From the line below that contains "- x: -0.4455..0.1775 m" to the line that contains "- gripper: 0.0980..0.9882", repeat every line exactly, both ends included, and nothing else.

(Extracted records)
===============

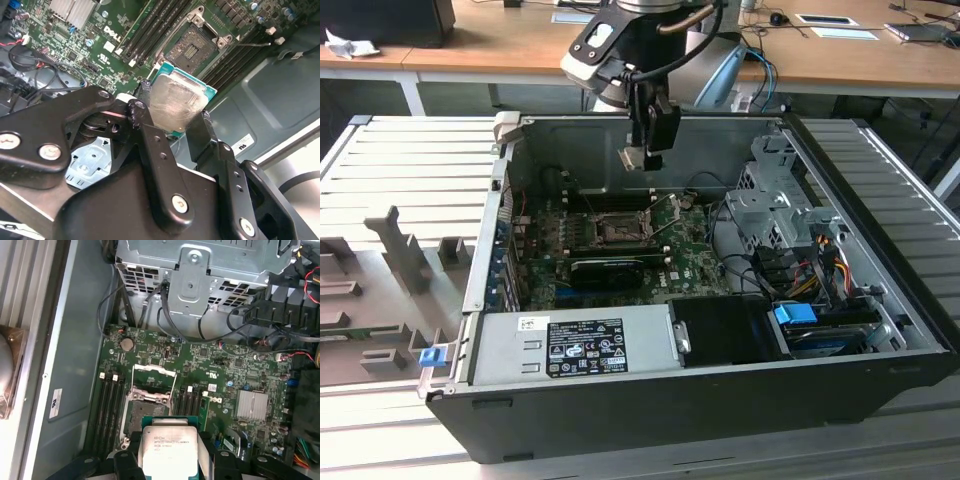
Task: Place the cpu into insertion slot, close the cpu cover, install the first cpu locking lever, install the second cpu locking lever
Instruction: 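Place the cpu into insertion slot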
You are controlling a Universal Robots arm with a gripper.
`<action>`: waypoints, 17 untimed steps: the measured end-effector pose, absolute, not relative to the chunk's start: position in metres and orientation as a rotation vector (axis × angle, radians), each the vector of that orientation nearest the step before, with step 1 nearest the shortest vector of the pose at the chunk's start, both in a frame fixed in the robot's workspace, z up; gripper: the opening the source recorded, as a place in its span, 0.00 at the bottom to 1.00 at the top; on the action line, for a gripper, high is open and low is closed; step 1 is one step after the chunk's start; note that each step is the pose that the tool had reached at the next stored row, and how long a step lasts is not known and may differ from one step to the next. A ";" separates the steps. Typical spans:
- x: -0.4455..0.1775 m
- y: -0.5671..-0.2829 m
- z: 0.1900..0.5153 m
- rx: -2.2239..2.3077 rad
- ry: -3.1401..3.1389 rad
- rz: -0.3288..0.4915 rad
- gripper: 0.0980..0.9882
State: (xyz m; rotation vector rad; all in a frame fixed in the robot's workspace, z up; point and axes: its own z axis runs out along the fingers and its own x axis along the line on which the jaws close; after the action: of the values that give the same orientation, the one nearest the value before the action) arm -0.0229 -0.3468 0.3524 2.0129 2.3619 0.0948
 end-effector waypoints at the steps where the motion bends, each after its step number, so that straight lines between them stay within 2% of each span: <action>1: -0.023 -0.347 0.351 2.015 2.360 0.095 0.48; 17: -0.023 -0.347 0.345 2.027 2.349 0.094 0.48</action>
State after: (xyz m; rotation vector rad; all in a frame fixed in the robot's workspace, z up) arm -0.0229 -0.3468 0.3449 2.0270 2.3494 0.0944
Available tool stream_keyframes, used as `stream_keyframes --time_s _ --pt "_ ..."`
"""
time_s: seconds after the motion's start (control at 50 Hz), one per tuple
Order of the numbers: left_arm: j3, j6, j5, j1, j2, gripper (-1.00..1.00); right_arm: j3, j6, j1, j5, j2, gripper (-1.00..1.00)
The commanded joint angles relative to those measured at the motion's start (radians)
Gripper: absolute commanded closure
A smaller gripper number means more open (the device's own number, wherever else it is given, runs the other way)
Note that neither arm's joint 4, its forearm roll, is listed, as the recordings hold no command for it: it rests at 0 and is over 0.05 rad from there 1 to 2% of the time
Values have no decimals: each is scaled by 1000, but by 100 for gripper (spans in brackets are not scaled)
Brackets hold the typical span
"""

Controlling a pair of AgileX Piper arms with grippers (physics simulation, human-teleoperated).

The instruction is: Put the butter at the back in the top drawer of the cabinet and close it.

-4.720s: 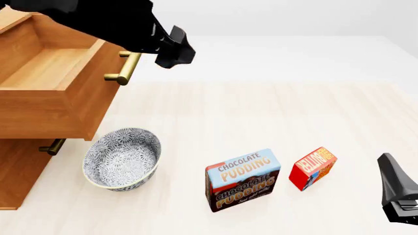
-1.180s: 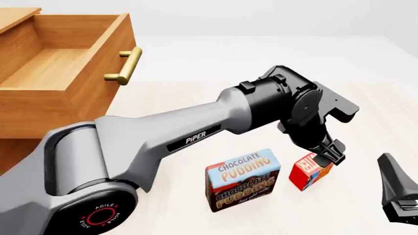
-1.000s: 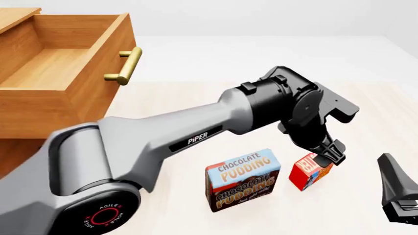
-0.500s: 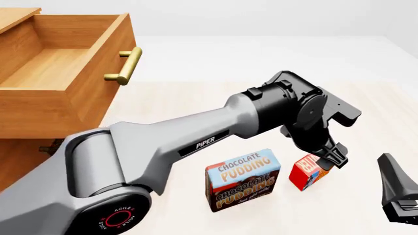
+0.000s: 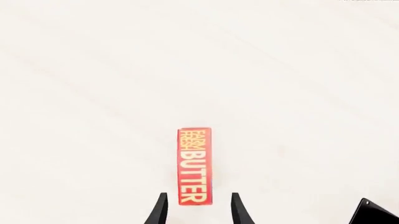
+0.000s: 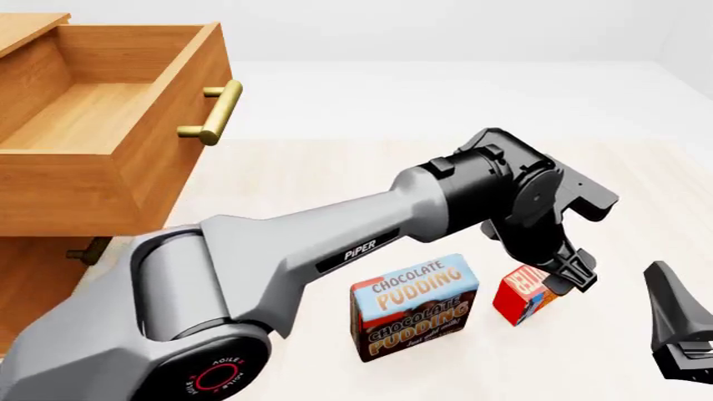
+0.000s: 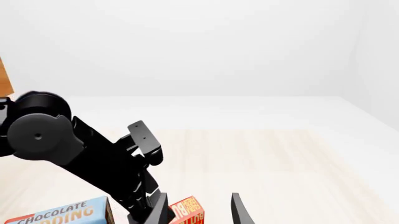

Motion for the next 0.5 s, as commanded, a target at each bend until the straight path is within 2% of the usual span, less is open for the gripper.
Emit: stream_keyframes --time_s 0.02,0.5 --pt "-1 -8 -3 0 7 -100 0 0 0 0 0 -100" --pt "11 -3 -16 12 10 -100 0 0 0 0 0 -100"
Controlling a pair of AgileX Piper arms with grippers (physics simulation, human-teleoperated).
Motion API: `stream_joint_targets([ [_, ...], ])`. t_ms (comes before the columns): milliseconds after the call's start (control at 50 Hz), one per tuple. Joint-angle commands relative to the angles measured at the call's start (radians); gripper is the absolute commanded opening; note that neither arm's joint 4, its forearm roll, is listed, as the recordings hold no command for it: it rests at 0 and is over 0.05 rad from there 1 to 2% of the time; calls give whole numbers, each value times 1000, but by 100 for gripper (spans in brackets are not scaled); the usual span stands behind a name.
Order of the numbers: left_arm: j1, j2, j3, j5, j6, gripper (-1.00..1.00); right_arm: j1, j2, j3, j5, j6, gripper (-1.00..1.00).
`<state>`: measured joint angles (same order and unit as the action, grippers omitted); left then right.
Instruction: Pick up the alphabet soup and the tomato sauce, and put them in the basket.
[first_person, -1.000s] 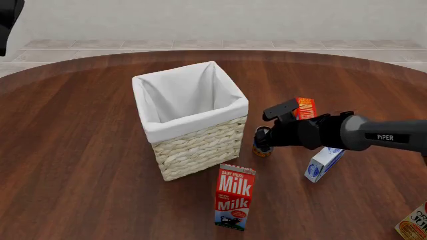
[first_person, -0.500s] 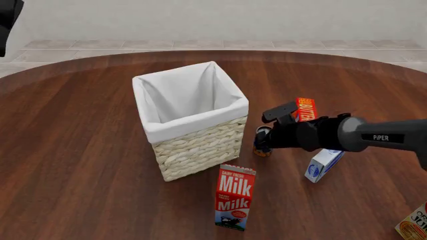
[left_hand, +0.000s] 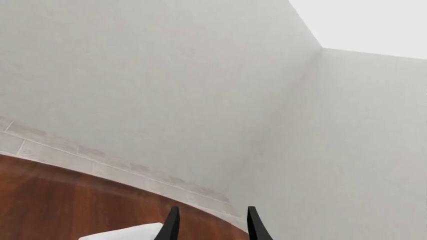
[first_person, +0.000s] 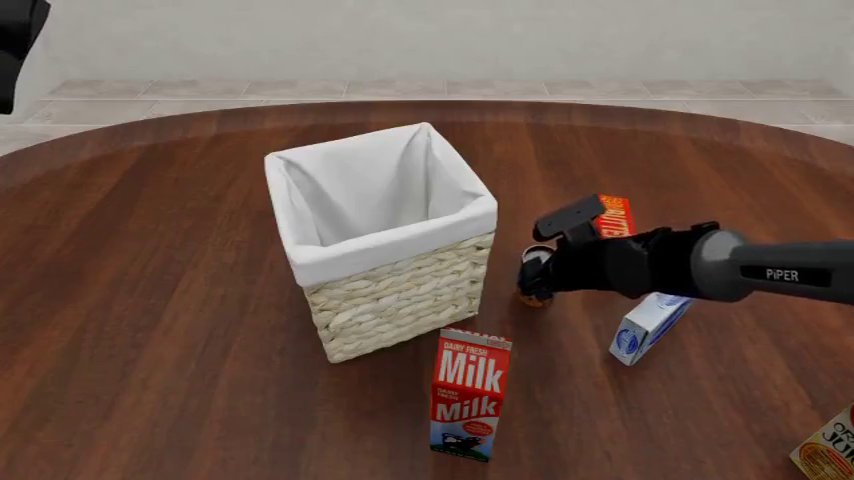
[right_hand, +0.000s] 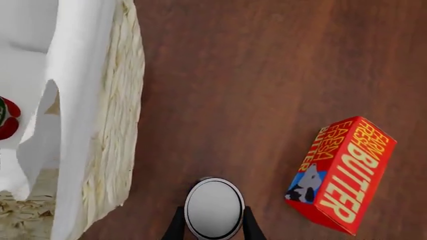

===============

ANSWER TO THIS EXERCISE
- x: -0.4455..0.1775 m
- y: -0.5671..-0.2829 m
- z: 0.1900..0.5153 m
- rx: -2.2239..2.3077 rad
- ry: -3.1401..3.1389 rad
- rz: -0.3288..0.4915 rad
- gripper: 0.0980..0.9882

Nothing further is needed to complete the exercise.